» **What you need to do**
Where does the string "camera" appear in the records? Copy every line that contains it.

Given records: Begin

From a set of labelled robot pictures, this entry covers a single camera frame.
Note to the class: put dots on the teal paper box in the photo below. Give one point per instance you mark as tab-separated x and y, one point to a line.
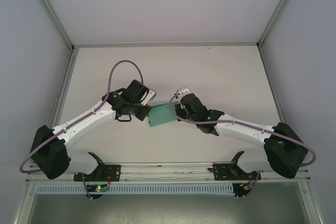
161	115

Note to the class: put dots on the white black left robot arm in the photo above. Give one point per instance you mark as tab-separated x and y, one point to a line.
84	121

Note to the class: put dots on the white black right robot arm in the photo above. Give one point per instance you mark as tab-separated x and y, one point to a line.
236	132

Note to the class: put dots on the circuit board with green light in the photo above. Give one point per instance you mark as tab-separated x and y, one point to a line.
98	189

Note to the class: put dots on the small circuit board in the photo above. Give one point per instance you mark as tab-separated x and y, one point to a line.
246	186

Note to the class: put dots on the aluminium mounting rail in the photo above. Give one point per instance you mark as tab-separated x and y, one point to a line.
168	171

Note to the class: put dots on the aluminium frame crossbar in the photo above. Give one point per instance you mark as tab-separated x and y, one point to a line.
165	44

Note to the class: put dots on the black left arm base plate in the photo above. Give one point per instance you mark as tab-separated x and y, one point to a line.
113	172

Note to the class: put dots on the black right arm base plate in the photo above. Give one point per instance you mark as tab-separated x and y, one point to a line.
223	171

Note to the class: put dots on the aluminium frame post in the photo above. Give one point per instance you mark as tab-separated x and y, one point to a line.
281	9
50	11

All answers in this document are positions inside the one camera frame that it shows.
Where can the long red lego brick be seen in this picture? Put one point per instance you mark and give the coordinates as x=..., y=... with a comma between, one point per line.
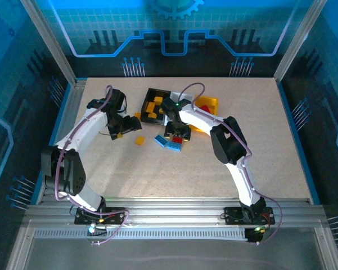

Given records: End

» **Exercise output**
From a set of labelled robot pictures, this entry covers a single camera frame.
All answers in this document are positions inside the one camera frame that it shows.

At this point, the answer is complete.